Re: Fwd: Copy out wording

Lists: pgadmin-hackerspgsql-hackers
From: Magnus Hagander <magnus(at)hagander(dot)net>
To: pgadmin-hackers <pgadmin-hackers(at)postgresql(dot)org>
Subject: Copy out wording
Date: 2009-09-01 12:51:07
Message-ID: 9837222c0909010551lfa4a4f5j736cabc8d9c540ff@mail.gmail.com
Views: Raw Message | Whole Thread | Download mbox | Resend email
Lists: pgadmin-hackers pgsql-hackers

Our documentation for COPY
(http://www.postgresql.org/docs/8.4/static/sql-copy.html) has the
following to say:
"
The CSV format has no standard way to distinguish a NULL value from
an empty string. PostgreSQL's COPY handles this by quoting. A NULL is
output as the NULL string and is not quoted, while a data value
matching the NULL string is quoted. Therefore, using the default
settings, a NULL is written as an unquoted empty string, while an
empty string is written with double quotes (""). Reading values
follows similar rules. You can use FORCE NOT NULL to prevent NULL
input comparisons for specific columns.
"

Shouldn't that be:
"A NULL is output as the NULL string and is not quoted, while a data
value matching the empty string is quoted"?

If not, then what really is the difference between a NULL and a NULL string?

--
Magnus Hagander
Me: http://www.hagander.net/
Work: http://www.redpill-linpro.com/


From: Quan Zongliang <quanzongliang(at)gmail(dot)com>
To: Magnus Hagander <magnus(at)hagander(dot)net>
Cc: pgadmin-hackers <pgadmin-hackers(at)postgresql(dot)org>
Subject: Re: Copy out wording
Date: 2009-09-03 03:48:55
Message-ID: 20090903113451.5958.4125B4E5@gmail.com
Views: Raw Message | Whole Thread | Download mbox | Resend email
Lists: pgadmin-hackers pgsql-hackers

> Shouldn't that be:
> "A NULL is output as the NULL string and is not quoted, while a data
> value matching the empty string is quoted"?
sure, the document seems to has mistake.

and i parse csv format with same way in import function

-----------------------------------------------
Quan Zongliang
quanzongliang(at)gmail(dot)com


From: Magnus Hagander <magnus(at)hagander(dot)net>
To: PostgreSQL-development <pgsql-hackers(at)postgresql(dot)org>
Subject: Fwd: Copy out wording
Date: 2009-09-03 07:52:45
Message-ID: 9837222c0909030052j546aaf4bs6348aed3d08f927f@mail.gmail.com
Views: Raw Message | Whole Thread | Download mbox | Resend email
Lists: pgadmin-hackers pgsql-hackers

Crap, I just realized I sent to pgadmin hackers by mystake. Meh.

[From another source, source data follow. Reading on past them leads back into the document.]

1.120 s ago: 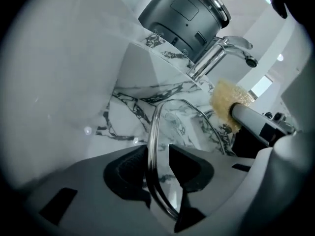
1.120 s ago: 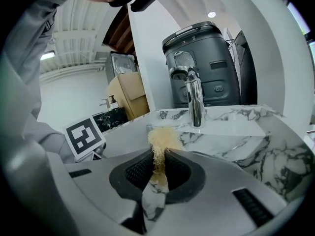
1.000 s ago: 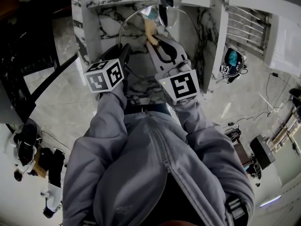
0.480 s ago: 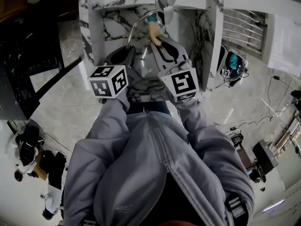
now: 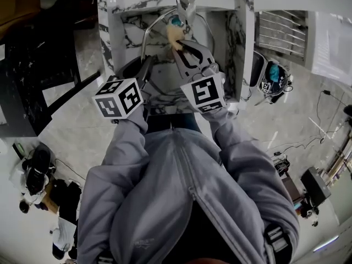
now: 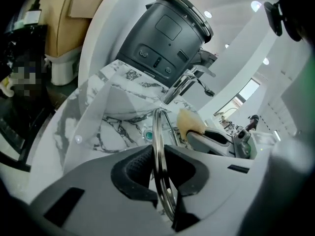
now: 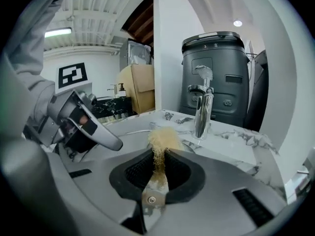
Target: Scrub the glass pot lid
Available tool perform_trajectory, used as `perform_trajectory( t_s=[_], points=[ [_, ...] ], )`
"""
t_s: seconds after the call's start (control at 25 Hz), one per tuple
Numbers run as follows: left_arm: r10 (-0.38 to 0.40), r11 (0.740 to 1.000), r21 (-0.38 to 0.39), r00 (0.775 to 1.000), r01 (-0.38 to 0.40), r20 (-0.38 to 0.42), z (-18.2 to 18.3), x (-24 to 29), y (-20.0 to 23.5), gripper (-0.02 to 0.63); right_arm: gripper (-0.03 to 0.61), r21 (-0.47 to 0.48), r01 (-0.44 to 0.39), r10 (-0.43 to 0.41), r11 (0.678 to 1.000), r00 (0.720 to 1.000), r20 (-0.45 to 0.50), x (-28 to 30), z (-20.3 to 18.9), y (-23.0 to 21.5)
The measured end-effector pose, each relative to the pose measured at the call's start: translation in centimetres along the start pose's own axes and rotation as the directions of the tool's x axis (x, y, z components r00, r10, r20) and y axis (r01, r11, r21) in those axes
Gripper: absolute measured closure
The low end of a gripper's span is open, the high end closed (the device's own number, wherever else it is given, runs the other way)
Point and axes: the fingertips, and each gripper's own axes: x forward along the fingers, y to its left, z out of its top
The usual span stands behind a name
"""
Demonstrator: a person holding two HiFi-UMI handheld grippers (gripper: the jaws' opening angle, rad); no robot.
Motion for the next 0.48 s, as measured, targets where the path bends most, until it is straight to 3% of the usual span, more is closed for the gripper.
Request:
perform_trajectory(
  t_s=[0.16,0.48],
  points=[
    [0.035,0.998,0.055,0.999,-0.036,0.015,0.8,-1.5,0.0,0.546,0.523,-0.141,0.005,-0.008,0.99,1.0,-0.023,0.8,0.7,0.4],
    [0.057,0.996,0.071,0.998,-0.059,0.029,1.1,-2.6,0.1,0.546,0.523,-0.361,-0.023,-0.014,0.932,0.995,-0.098,4.2,0.7,1.9]
  ],
)
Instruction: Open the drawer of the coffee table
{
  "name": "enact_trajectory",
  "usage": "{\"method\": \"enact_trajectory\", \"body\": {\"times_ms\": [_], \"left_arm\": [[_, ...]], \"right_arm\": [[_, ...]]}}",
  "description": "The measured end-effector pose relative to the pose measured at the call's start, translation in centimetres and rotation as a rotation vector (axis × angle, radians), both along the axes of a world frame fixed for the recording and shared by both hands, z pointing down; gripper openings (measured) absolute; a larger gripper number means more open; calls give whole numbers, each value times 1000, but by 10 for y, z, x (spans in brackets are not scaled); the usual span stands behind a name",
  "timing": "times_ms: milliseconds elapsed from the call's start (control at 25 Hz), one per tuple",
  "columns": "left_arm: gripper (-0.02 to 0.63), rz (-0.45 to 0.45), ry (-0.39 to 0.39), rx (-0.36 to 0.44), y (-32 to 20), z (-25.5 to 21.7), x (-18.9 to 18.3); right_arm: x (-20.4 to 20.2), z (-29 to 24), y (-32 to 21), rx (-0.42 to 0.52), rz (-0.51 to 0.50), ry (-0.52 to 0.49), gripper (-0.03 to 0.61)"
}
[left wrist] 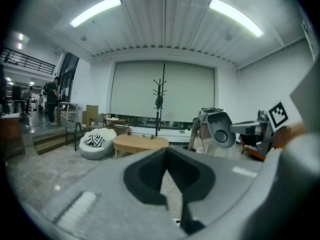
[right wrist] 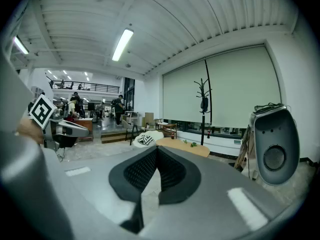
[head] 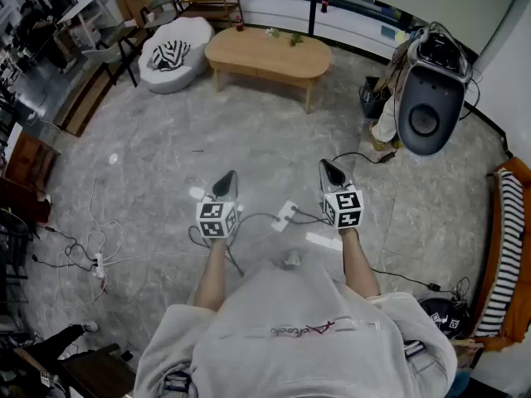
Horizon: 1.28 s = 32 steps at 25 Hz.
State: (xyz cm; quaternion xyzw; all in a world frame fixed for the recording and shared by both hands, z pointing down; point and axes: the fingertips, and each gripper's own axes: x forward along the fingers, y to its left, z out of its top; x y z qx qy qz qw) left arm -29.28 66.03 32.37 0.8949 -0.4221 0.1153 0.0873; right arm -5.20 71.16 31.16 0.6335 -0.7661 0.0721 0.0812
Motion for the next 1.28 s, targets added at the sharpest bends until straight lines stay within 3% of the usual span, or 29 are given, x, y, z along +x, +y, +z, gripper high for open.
{"method": "enact_trajectory", "body": {"times_ms": [760, 1280], "left_arm": [[2, -22, -18, 6, 14, -4, 24], [2, -25, -32, -8, -2, 9, 50]], "right_arm": [[27, 4, 8, 19, -27, -31, 5], [54, 21, -7, -10, -52, -45, 5]]}}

Our documentation for COPY
(http://www.postgresql.org/docs/8.4/static/sql-copy.html) has the
following to say:
"
 The CSV format has no standard way to distinguish a NULL value from
an empty string. PostgreSQL's COPY handles this by quoting. A NULL is
output as the NULL string and is not quoted, while a data value
matching the NULL string is quoted. Therefore, using the default
settings, a NULL is written as an unquoted empty string, while an
empty string is written with double quotes (""). Reading values
follows similar rules. You can use FORCE NOT NULL to prevent NULL
input comparisons for specific columns.
"

Shouldn't that be:
"A NULL is output as the NULL string and is not quoted, while a data
value matching the empty string is quoted"?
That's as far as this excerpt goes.